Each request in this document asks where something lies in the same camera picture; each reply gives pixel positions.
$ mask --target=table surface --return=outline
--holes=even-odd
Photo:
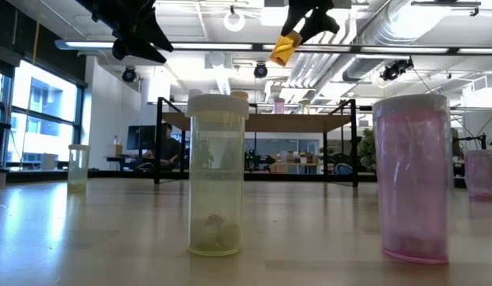
[[[163,120],[181,130],[190,130],[182,113],[163,113]],[[326,133],[350,123],[349,115],[249,114],[246,132]]]
[[[189,182],[90,179],[0,191],[0,285],[492,285],[492,203],[449,195],[449,265],[381,252],[377,184],[245,182],[242,252],[191,255]]]

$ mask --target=man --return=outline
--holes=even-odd
[[[176,165],[176,160],[179,158],[180,155],[180,149],[181,149],[180,142],[177,139],[172,138],[173,127],[171,124],[163,123],[161,125],[161,130],[163,129],[166,130],[166,139],[161,147],[161,165],[169,165],[171,169],[174,169]],[[143,155],[143,157],[146,159],[155,158],[152,150],[148,150]],[[146,169],[146,168],[147,169],[153,168],[153,165],[151,163],[143,163],[136,167],[136,169]]]

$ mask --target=ceiling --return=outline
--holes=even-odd
[[[18,9],[32,18],[37,18],[38,6],[32,0],[8,0]],[[385,0],[358,1],[360,6],[354,6],[354,16],[357,27],[363,25]],[[41,24],[52,30],[65,40],[74,41],[112,41],[111,31],[102,22],[95,23],[91,15],[75,0],[42,0]],[[231,32],[225,28],[223,17],[229,10],[226,1],[214,2],[180,2],[159,1],[157,3],[157,21],[171,41],[212,41],[212,42],[263,42],[274,43],[279,37],[280,26],[261,24],[261,12],[264,1],[234,3],[236,10],[245,14],[246,24],[239,32]],[[452,9],[429,32],[416,40],[415,44],[428,45],[481,45],[492,46],[492,0],[482,0],[481,12],[477,17],[470,17],[470,9]],[[418,25],[421,19],[414,19]],[[110,52],[96,53],[99,64],[120,76],[125,66],[136,66],[144,78],[153,76],[153,62],[129,57],[122,62],[116,60]],[[172,95],[176,100],[184,101],[190,89],[216,91],[217,83],[212,74],[204,69],[205,55],[208,52],[163,52],[168,59],[166,68],[172,75]],[[232,90],[249,90],[263,92],[269,81],[285,83],[298,63],[300,55],[294,54],[285,68],[269,62],[269,54],[261,52],[232,52],[233,75],[228,79]],[[266,79],[255,79],[254,66],[258,61],[265,61],[269,69]],[[469,84],[467,77],[492,73],[492,57],[462,57],[462,56],[415,56],[413,57],[418,75],[410,71],[397,81],[384,86],[379,83],[378,71],[371,72],[357,85],[335,83],[322,88],[314,102],[319,104],[337,102],[341,98],[354,97],[358,104],[371,104],[374,100],[394,95],[425,93],[430,89],[441,91],[451,99],[458,99],[461,88]],[[317,60],[306,63],[308,69],[318,68]]]

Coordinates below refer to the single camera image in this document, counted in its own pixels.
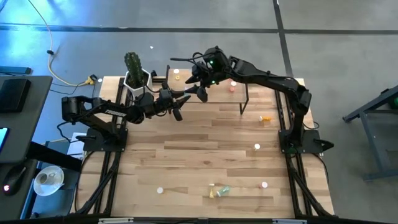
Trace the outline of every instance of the metal leg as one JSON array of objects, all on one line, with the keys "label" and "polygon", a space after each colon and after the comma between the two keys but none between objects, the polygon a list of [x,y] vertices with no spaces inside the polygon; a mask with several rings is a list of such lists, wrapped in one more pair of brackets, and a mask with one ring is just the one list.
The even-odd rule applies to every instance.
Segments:
[{"label": "metal leg", "polygon": [[375,174],[365,174],[363,175],[363,180],[364,181],[372,181],[380,178],[386,178],[386,177],[395,177],[398,176],[398,170],[387,170],[383,172],[378,172]]},{"label": "metal leg", "polygon": [[379,170],[388,170],[390,168],[390,160],[388,158],[387,152],[383,149],[378,149],[374,139],[376,136],[372,133],[369,127],[367,114],[360,112],[360,118],[362,121],[363,128],[365,129],[366,136],[371,147],[371,150],[376,158],[376,164]]},{"label": "metal leg", "polygon": [[375,110],[380,106],[386,104],[390,98],[395,98],[395,97],[398,97],[398,85],[384,92],[383,94],[379,95],[374,100],[370,101],[369,103],[366,103],[362,107],[354,110],[349,115],[344,116],[343,120],[348,123],[353,119],[358,118],[361,112],[367,110]]},{"label": "metal leg", "polygon": [[81,160],[65,155],[61,152],[57,152],[41,144],[37,144],[36,142],[30,143],[26,157],[28,159],[37,159],[38,161],[48,162],[49,164],[54,164],[77,172],[80,171]]},{"label": "metal leg", "polygon": [[246,106],[249,103],[249,88],[248,88],[248,84],[245,83],[244,87],[246,88],[246,102],[244,103],[243,109],[242,109],[242,103],[239,104],[239,109],[241,111],[241,115],[243,114],[244,109],[246,109]]}]

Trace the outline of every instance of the yellow cable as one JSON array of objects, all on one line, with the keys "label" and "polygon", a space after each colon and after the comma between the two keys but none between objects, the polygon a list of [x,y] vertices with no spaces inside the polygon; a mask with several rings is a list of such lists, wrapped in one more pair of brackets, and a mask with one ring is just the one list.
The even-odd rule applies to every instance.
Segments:
[{"label": "yellow cable", "polygon": [[[52,40],[52,33],[51,33],[51,30],[50,30],[50,27],[49,27],[49,25],[47,24],[47,22],[45,21],[45,19],[43,18],[43,16],[41,15],[41,13],[39,12],[39,10],[36,9],[36,7],[33,5],[33,3],[32,3],[30,0],[28,0],[28,1],[29,1],[29,3],[33,6],[33,8],[36,10],[36,12],[39,14],[39,16],[42,18],[42,20],[43,20],[45,26],[47,27],[47,30],[49,31],[50,39],[51,39],[50,50],[52,51],[52,43],[53,43],[53,40]],[[70,85],[70,86],[83,86],[83,85],[88,85],[88,82],[90,82],[89,80],[87,80],[87,81],[85,81],[85,82],[83,82],[83,83],[81,83],[81,84],[71,84],[71,83],[68,83],[67,81],[63,80],[62,78],[58,77],[58,76],[53,72],[53,70],[51,69],[51,55],[50,55],[50,54],[49,54],[49,60],[48,60],[48,63],[47,63],[47,67],[49,68],[49,71],[51,72],[51,74],[52,74],[56,79],[60,80],[61,82],[65,83],[65,84],[67,84],[67,85]]]}]

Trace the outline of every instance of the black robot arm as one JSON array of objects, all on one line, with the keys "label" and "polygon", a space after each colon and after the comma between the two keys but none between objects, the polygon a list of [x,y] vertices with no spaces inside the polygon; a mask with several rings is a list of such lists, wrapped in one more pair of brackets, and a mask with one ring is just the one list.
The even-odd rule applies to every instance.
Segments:
[{"label": "black robot arm", "polygon": [[[140,124],[144,118],[151,118],[167,111],[173,111],[175,119],[181,121],[180,108],[189,98],[190,95],[184,96],[183,91],[171,90],[166,83],[162,84],[162,88],[159,90],[159,97],[156,100],[151,93],[144,93],[136,97],[134,104],[131,106],[119,105],[101,98],[85,96],[64,97],[62,98],[62,119],[72,124],[81,122],[100,132],[104,139],[117,138],[116,127],[112,127],[111,123],[104,122],[94,114],[110,114],[125,118],[130,123]],[[91,104],[91,109],[86,109],[85,103]]]},{"label": "black robot arm", "polygon": [[[195,59],[198,58],[203,58],[204,62],[196,62]],[[229,78],[236,82],[254,83],[285,93],[292,108],[294,123],[289,130],[279,131],[283,153],[306,152],[303,148],[304,144],[307,152],[312,153],[320,153],[333,147],[332,143],[319,139],[318,131],[304,130],[303,120],[310,107],[312,95],[297,80],[259,70],[253,64],[233,56],[227,58],[218,47],[208,49],[197,58],[171,58],[171,60],[187,60],[195,64],[192,67],[192,76],[185,83],[198,82],[199,86],[194,85],[185,91],[196,93],[203,102],[207,101],[206,88],[214,84],[218,85]]]}]

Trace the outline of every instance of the gray floor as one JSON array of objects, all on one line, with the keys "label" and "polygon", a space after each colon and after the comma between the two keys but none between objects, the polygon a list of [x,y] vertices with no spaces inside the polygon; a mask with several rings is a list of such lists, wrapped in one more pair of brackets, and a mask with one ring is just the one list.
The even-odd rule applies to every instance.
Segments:
[{"label": "gray floor", "polygon": [[[276,29],[272,0],[140,0],[32,1],[51,25],[95,27],[176,27]],[[286,29],[398,29],[395,0],[279,0]],[[42,24],[25,0],[9,0],[0,22]],[[123,56],[136,51],[144,68],[164,74],[170,57],[189,57],[219,45],[226,54],[245,58],[264,70],[285,75],[278,34],[54,32],[57,57],[53,69],[78,83],[88,75],[123,75]],[[359,121],[341,117],[398,84],[398,35],[287,35],[295,77],[305,79],[313,94],[311,108],[323,139],[335,143],[325,153],[330,191],[337,215],[344,218],[397,223],[398,178],[362,181],[375,163]],[[47,32],[0,31],[0,63],[29,66],[34,75],[50,75]],[[72,91],[53,86],[54,90]],[[92,87],[76,95],[91,95]],[[59,139],[60,99],[50,93],[34,136],[37,142]],[[65,134],[82,132],[65,126]]]}]

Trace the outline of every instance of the orange object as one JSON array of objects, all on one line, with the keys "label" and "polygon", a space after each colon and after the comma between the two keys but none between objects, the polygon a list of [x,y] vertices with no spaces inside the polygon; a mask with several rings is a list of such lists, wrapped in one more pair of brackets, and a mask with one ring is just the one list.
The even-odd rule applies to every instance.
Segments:
[{"label": "orange object", "polygon": [[260,118],[259,118],[259,121],[270,121],[270,120],[272,120],[272,118],[271,117],[269,117],[269,116],[260,116]]}]

* * *

## Task instructions:
Beginning at the line with "mask --target=man --return=outline" and ending at the line with "mask --target=ceiling --return=outline", reproduce each line of the data above exactly, and add no other lines.

## Output of the exercise:
$ mask --target=man --return=outline
--holes=even-odd
[[[176,165],[176,160],[179,158],[180,155],[180,149],[181,149],[180,142],[177,139],[172,138],[173,127],[171,124],[163,123],[161,125],[161,130],[163,129],[166,130],[166,139],[161,147],[161,165],[169,165],[171,169],[174,169]],[[143,155],[143,157],[146,159],[155,158],[152,150],[148,150]],[[146,169],[146,168],[147,169],[153,168],[153,165],[151,163],[143,163],[136,167],[136,169]]]

$ mask --target=ceiling --return=outline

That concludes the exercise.